BEIJO ESTALADO
Coluna: SEGUIMENTOS - por: Antonio Trotta - Jornalista, Escritor e Poeta - 15 de janeiro de 2025

Ao fim do dia do meu aniversário, já quase em repouso, tive a sensação que alguma coisa faltara. Um pequeno barulho me veio à memória, uma espécie de estalo, um beijo mandado a distância preenchera o vazio de um dia tão especial; lembrei-me dos beijos estalados que minha mãe acostumava nos dar tantas quantas vezes nos encontrávamos.
Nos aniversários então, o beijo parecia vir coberto de sentimentos, recheados de ternuras, oferecido como o maior pedaço de satisfação. Beijos estalados como aqueles nunca mais pude sentir ou ouvir – tinha sonoridade e cadência. A sua musicalidade ainda me preenche os ouvidos e a alma, dá sentido ao passado e a esse momento.
Creio que nada a satisfazia mais que um beijo dado por um de seus filhos, que um beijo dado pela mãe. Certeiro. Molhado. Seco. Silencioso. Estalado. Um canal direto com o coração.
Para minha mãe, um beijo era sempre uma oportunidade impar de demonstrar carinho e afeição. Ela sempre nos dava ou cobrava um. O dela era quase sempre estalado, principalmente quando lançado ao vento em direção a um de nós. Nada a desviava do firme propósito da troca de beijos, nada. “E o meu? Cadê o beijo da mãe, eu não vou ganhar?” – reclamava com afeição. Parecia lhe aliviar, dar sentido a vida, dar gosto pelo tempo que nos consome e nos mantêm eternamente, mães e filhos.
Era uma espécie de roleta, catraca que nos fazia girar e ficar do outro lado da alma e dos acontecimentos. O beijo era antes de tudo, depois vinha a dinâmica do dia-a-dia e as turbulência da vida.
Era um beijo na chegada e outro na saída, no meio podia ter acontecido uma tempestade, ela sempre apresentava a bonança, o beijo da paz, da reconciliação.
Além do meu pai e minha mãe, somos cinco homens e uma mulher. Todos se beijam entre si, costume herdado da cultura de meu pai e da ternura de minha mãe. O beijo, talvez seja, a expressão da alma. Um sentimento profundo entre pessoas.

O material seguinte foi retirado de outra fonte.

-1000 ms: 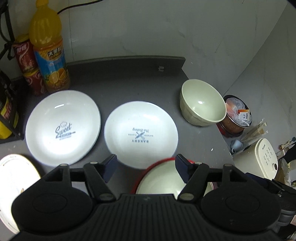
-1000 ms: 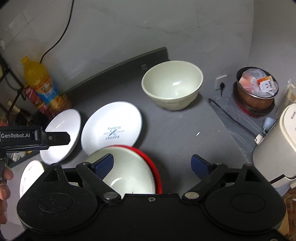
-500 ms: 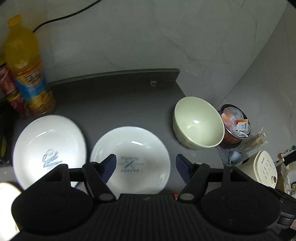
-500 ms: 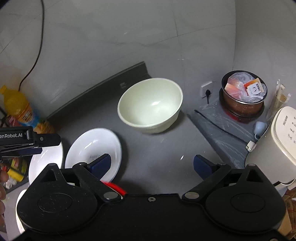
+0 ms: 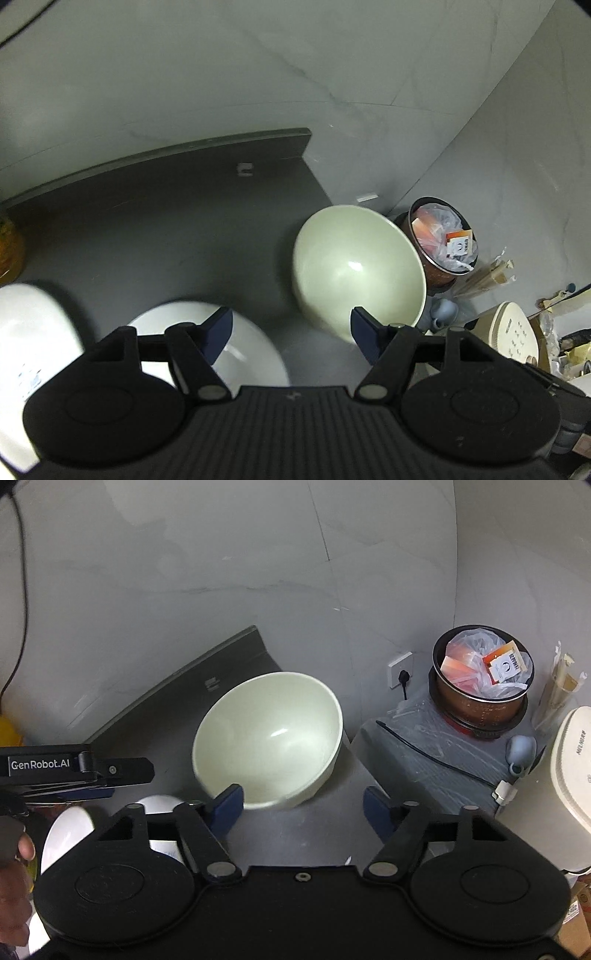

No meu aniversário, o presente que mais desejei e esperei foi um beijo estalado, daqueles que durante toda a minha vida me aqueceram o coração. Ainda sinto a falta do beijo. Com certeza – vou poder ganhar um bem estalado quando pegar no sono – assim, como os milhares que recebi quando criança enquanto dormia.
– Boa noite, mãe!
– Feliz aniversário, filho.
Antonio Trotta – Jornalista, escritor e poeta
Foto: Danik Prihodko – Istock – Pexels – Grátis
Que beleza, amigo Trotta! Quanto sentimento neste belo texto! Minha mãe não era de “ beijos”. Mas, de olhar nos olhos e segurar as duas mãos enquanto falava de coração a coracao . Coisas de mães que nos penetram a alma e nos deixam com lembranças eternas. Viajei tb no seu “ beijo estalado”. Parabens!
Comovente e restaurador. Parabéns!
Realmente, restaurador e cheio de memórias afetivas.
Memórias afetivas…Um tributo delicado ao papel das mães e ao amor incondicional que elas oferecem. O amor materno, mesmo quando ausente fisicamente, permanece como uma presença emocional poderosa. Maravilhoso texto
Lindo, lindo…Você capturou de forma genuína a essência do amor familiar, que é tanto simples quanto profundamente transformador…um beijo estalado… que pode ser perpetuado em outros momentos da vida. Tu tens uma sensibilidade ímpar em tratar de temas que nos remetem às nossas memórias afetivas. Beijo estalado pra tu!